Eller Yukarıda Atölyesi

Alime Büşra Hamzayev

Kelimeler: Hantal, Bilge ve Pasaklı.

Ek Zorluk: Başlığınız bu üçünden biri olacak: “Neşe Yoluyla Güç”, “Eller Yukarıda Atölyesi” ya da “Uzun Bıçaklar Gecesi”.

Eller Yukarıda Atölyesi

Karanlık, pis bir sokak. Kokusu insanın burnunu sızlatan cinsten. Pasaklı’nın evi bu mahallenin tam sonunda. Evin penceresi asfalta denk geliyor. Kocaman üç pencere dışında dışarıyı görecek bir yerleri yok. Pencerenin önünden 3 metre sol tarafta kanalizasyon kapağı var. U şeklini alan bu sokaktaki bütün binalar, gökdelen misali. Nemden üzerleri kararmış. Evi böyle bir sokakta olan insanların kendileri de bir hayli pasaklı oluyor tabii. Bu çocuğa da arkadaşları pasaklı demiş.

Bilge, mahlası en havalı olan. Evi Pasaklı’nın evine biraz uzakta. Sahile yakın villaların olduğu bir mahallede. Bembeyaz bir villa. Köşeleri işlemeli. Bahçede bir bahçıvan. Yemekleri yapan aşçılar. Evi temizleyen hizmetliler. Bilge’nin peşinde koşan dadı ve hocalar. Ve her şeye oldukça meraklı Bilge.

Ailesi memur. Klasik, gri memur arabasına sahip ve arabasına düşkün, ilgisiz bir baba. Bütün yükün üzerinde olduğu ve çocuğuna düşkün olmasına rağmen elinden bir şey gelmeyen bir anne. Odasından çıkmayarak ve bilgisayar masasından asla kalkmayarak ha bire oyun oynayıp, yemek yiyen Hantal.

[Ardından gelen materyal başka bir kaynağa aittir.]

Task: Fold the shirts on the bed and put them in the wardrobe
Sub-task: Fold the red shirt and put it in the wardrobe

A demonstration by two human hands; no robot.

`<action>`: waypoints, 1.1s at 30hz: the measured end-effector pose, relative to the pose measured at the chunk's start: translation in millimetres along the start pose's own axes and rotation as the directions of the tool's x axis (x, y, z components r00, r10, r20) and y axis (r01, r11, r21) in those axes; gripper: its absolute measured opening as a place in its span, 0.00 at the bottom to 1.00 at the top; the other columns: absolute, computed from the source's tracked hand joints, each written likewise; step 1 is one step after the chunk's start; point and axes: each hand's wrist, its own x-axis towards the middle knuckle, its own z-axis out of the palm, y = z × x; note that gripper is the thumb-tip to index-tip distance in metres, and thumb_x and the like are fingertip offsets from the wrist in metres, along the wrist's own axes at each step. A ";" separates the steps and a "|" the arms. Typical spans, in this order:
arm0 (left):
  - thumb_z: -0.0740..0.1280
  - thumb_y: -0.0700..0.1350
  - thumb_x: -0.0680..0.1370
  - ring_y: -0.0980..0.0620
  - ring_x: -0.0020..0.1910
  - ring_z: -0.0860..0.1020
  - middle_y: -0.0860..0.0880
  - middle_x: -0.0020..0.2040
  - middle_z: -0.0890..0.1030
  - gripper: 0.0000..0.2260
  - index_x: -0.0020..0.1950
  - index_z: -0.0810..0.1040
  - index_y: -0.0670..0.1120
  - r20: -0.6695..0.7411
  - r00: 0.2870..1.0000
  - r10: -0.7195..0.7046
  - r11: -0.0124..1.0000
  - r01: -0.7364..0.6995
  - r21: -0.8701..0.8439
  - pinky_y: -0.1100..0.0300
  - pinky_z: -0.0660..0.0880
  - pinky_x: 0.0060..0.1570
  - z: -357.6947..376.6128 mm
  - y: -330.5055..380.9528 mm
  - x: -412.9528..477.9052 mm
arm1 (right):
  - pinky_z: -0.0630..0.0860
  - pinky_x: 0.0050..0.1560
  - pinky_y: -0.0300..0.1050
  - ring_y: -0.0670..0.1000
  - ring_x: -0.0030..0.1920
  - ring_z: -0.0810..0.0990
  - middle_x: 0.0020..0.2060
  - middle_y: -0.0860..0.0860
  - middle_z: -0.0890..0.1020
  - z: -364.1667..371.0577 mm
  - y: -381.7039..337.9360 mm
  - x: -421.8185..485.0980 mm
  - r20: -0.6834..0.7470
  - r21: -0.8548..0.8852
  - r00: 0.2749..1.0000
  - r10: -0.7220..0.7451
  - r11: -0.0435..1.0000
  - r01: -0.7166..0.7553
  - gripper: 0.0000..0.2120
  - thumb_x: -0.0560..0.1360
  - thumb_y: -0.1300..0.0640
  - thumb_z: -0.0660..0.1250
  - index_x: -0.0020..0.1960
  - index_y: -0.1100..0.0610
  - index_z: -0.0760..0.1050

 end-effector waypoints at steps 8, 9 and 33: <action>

Pasaklı her gün babasının kağıt toplamasına yardım edermiş. O gün de yardım ederken babasının bitkin düştüğünü görmüş ve babasına eve gitmesini söyleyip kağıt toplamaya devam etmişti. Sahile gelince biraz dinlenmek istemiş ve boş gördüğü bir banka oturmuştu.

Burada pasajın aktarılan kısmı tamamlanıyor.